J'aime que les choses se passent automatiquement et que les bacs tombent sur des valeurs "agréables". Ce qui suit semble fonctionner assez bien.
import numpy as np
import numpy.random as random
import matplotlib.pyplot as plt
def compute_histogram_bins(data, desired_bin_size):
min_val = np.min(data)
max_val = np.max(data)
min_boundary = -1.0 * (min_val % desired_bin_size - min_val)
max_boundary = max_val - max_val % desired_bin_size + desired_bin_size
n_bins = int((max_boundary - min_boundary) / desired_bin_size) + 1
bins = np.linspace(min_boundary, max_boundary, n_bins)
return bins
if __== '__main__':
data = np.random.random_sample(100) * 123.34 - 67.23
bins = compute_histogram_bins(data, 10.0)
print(bins)
plt.hist(data, bins=bins)
plt.xlabel('Value')
plt.ylabel('Counts')
plt.title('Compute Bins Example')
plt.grid(True)
plt.show()
Le résultat a des cases sur les intervalles de Nice de taille.
[-70. -60. -50. -40. -30. -20. -10. 0. 10. 20. 30. 40. 50. 60.]
J'utilise des quantiles pour créer des bacs uniformes et adaptés à l'échantillon:
bins=df['Generosity'].quantile([0,.05,0.1,0.15,0.20,0.25,0.3,0.35,0.40,0.45,0.5,0.55,0.6,0.65,0.70,0.75,0.80,0.85,0.90,0.95,1]).to_list()
plt.hist(df['Generosity'], bins=bins, normed=True, alpha=0.5, histtype='stepfilled', color='steelblue', edgecolor='none')
J'ai eu le même problème que OP (je pense!), Mais je ne pouvais pas le faire fonctionner de la manière indiquée par Lastalda.
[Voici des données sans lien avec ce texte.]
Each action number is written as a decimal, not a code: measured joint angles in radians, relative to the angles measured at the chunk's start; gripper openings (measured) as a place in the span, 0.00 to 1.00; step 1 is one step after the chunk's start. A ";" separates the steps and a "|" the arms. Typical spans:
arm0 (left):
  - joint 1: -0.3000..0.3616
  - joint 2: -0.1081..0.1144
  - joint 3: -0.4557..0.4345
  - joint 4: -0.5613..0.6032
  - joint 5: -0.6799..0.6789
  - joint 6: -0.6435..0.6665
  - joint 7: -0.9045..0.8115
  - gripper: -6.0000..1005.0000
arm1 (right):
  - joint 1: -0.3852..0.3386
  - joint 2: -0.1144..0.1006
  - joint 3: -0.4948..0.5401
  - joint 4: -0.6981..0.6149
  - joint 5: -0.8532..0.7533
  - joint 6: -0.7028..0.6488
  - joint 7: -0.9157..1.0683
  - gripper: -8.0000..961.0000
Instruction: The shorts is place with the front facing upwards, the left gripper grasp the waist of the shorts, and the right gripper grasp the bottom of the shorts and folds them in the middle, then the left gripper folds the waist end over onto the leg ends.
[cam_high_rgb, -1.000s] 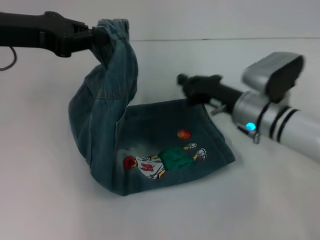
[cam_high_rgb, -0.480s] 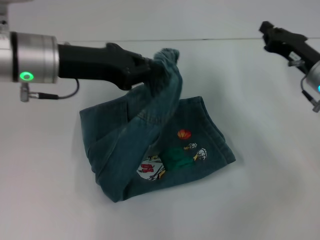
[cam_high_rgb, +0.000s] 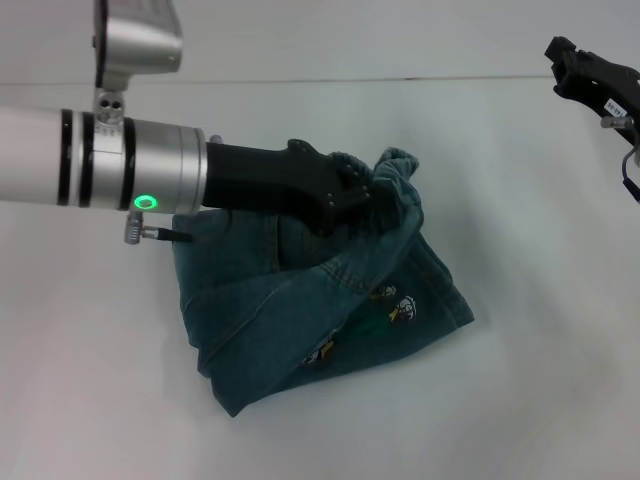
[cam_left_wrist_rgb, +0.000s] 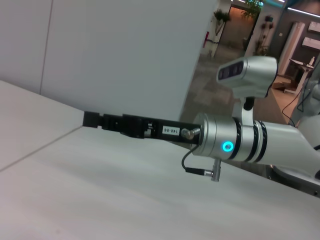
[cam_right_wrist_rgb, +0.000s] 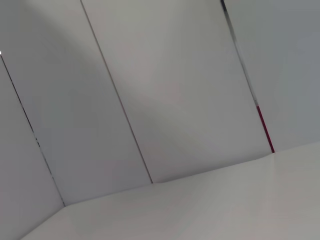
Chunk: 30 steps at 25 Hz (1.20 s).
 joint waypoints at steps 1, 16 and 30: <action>0.001 0.000 0.020 -0.014 -0.011 -0.016 0.008 0.09 | 0.000 0.001 -0.001 0.000 0.000 0.000 0.000 0.10; 0.004 -0.004 0.136 -0.056 -0.050 -0.103 0.009 0.18 | 0.001 0.010 -0.005 -0.001 -0.001 0.007 0.001 0.12; 0.139 0.003 0.071 -0.021 -0.253 -0.153 0.088 0.72 | 0.014 -0.105 -0.202 -0.046 -0.007 -0.243 0.409 0.13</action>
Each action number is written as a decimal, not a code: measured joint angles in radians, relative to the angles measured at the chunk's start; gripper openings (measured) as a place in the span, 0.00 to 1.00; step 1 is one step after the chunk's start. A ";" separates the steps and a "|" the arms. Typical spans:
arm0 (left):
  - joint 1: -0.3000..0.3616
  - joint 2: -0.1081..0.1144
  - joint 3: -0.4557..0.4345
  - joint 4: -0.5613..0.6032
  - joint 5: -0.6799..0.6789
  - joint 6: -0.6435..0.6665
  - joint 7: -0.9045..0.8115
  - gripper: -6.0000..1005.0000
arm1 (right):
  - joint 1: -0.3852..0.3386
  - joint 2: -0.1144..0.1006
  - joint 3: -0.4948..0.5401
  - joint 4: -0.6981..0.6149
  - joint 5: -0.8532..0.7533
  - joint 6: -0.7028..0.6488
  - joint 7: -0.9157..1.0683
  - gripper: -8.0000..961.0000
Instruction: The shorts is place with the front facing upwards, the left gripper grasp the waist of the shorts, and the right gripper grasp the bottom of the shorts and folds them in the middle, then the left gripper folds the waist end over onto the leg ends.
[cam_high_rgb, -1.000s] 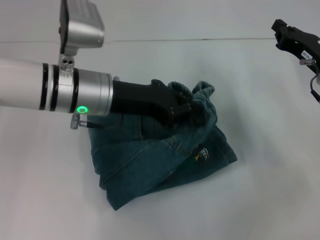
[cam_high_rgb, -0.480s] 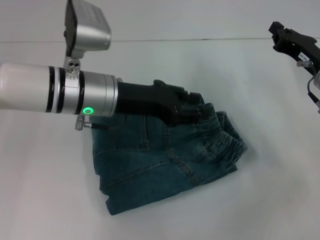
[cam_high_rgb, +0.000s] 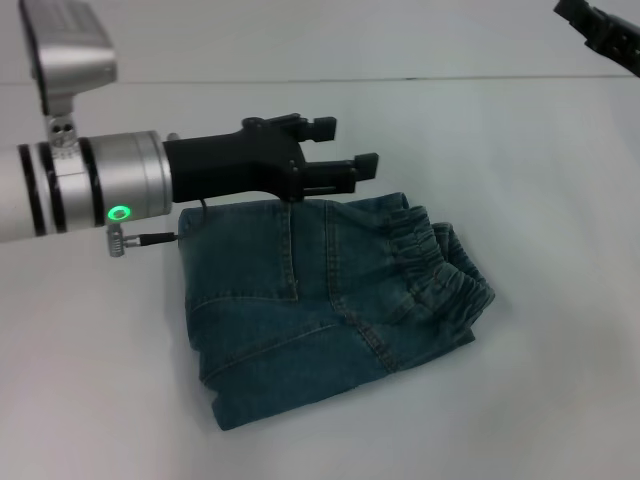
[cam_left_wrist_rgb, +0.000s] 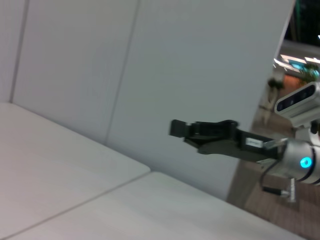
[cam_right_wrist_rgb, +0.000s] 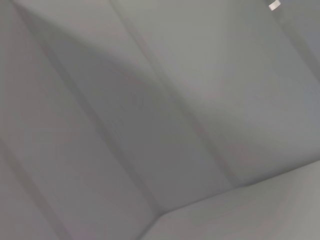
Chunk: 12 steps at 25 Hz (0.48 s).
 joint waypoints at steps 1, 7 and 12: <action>0.009 0.000 -0.010 0.000 -0.009 0.004 0.005 0.76 | 0.012 -0.013 -0.044 -0.011 0.000 -0.032 0.045 0.14; 0.037 0.001 -0.054 0.001 -0.019 0.031 0.014 0.84 | 0.117 -0.046 -0.478 -0.192 0.000 -0.194 0.243 0.14; 0.046 0.004 -0.098 0.003 -0.030 0.066 0.036 0.84 | 0.153 -0.044 -0.753 -0.280 0.003 -0.286 0.248 0.15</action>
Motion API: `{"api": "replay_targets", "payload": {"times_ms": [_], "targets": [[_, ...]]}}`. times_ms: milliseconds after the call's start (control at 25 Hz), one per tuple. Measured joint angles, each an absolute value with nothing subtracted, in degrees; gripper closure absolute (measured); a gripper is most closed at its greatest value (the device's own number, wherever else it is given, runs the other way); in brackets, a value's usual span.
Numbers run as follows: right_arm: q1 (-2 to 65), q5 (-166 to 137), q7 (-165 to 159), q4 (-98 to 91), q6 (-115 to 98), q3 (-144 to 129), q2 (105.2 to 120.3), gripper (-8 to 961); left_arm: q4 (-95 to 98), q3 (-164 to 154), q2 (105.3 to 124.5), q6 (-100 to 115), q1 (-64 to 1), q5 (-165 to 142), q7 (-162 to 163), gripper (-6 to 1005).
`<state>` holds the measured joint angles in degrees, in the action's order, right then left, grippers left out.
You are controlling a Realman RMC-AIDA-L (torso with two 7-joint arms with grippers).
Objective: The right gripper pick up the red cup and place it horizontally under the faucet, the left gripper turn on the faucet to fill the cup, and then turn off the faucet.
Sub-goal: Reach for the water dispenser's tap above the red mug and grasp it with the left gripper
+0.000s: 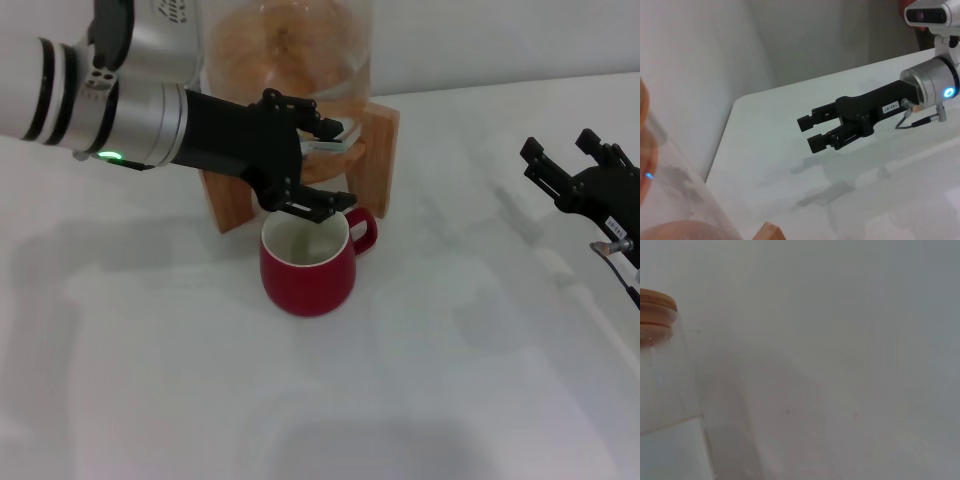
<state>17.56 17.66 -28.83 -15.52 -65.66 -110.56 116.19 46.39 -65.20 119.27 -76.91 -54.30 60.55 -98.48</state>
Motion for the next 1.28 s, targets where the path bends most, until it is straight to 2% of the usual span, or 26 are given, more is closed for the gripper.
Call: {"api": "replay_targets", "payload": {"times_ms": [1280], "targets": [[17.42, 17.66, -29.13, -15.61, -66.42, -112.13, 116.19, 92, 47.41, -66.0, 119.23, -78.11, -53.96, 60.25, -98.46, 181]]}}
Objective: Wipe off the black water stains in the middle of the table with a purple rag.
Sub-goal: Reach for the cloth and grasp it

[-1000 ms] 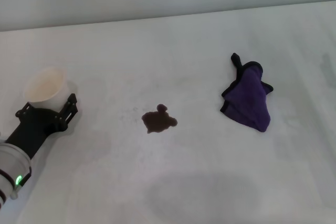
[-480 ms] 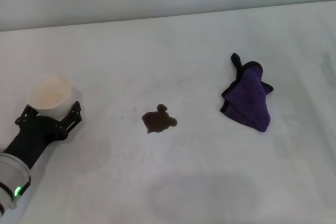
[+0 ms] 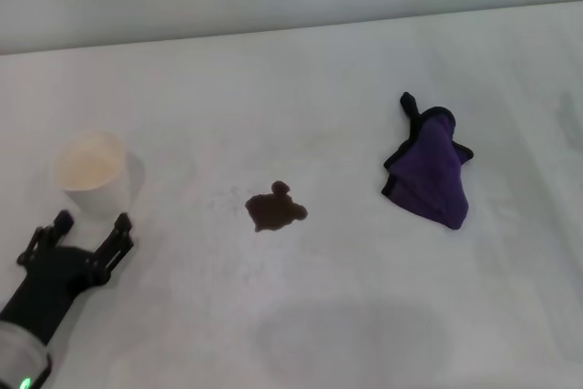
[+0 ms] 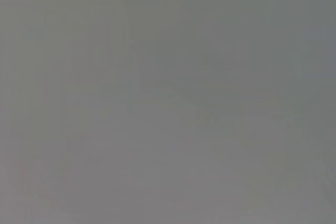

Je ne sais pas si j'ai bien interprété la question, mais j'ai trouvé une autre solution (c'est probablement une très mauvaise façon de le faire).
Voici comment je l'ai fait:
plt.hist([1,11,21,31,41], bins=[0,10,20,30,40,50], weights=[10,1,40,33,6]);
Ce qui crée ceci:
Donc, le premier paramètre "initialise" le bac - je crée spécifiquement un nombre compris entre la plage que j'ai définie dans le paramètre bins.
Pour illustrer cela, regardez le tableau dans le premier paramètre ([1,11,21,31,41]) et le tableau 'bins' dans le deuxième paramètre ([0,10,20,30,40,50]) :
Ensuite, j'utilise le paramètre 'poids' pour définir la taille de chaque bac. C'est le tableau utilisé pour le paramètre de pondération: [10,1,40,33,6].
Ainsi, la valeur 10 est attribuée à la case 0 à 10, la valeur 1 à la case 11 à 20, la valeur 40 à la case 21 à 30, etc.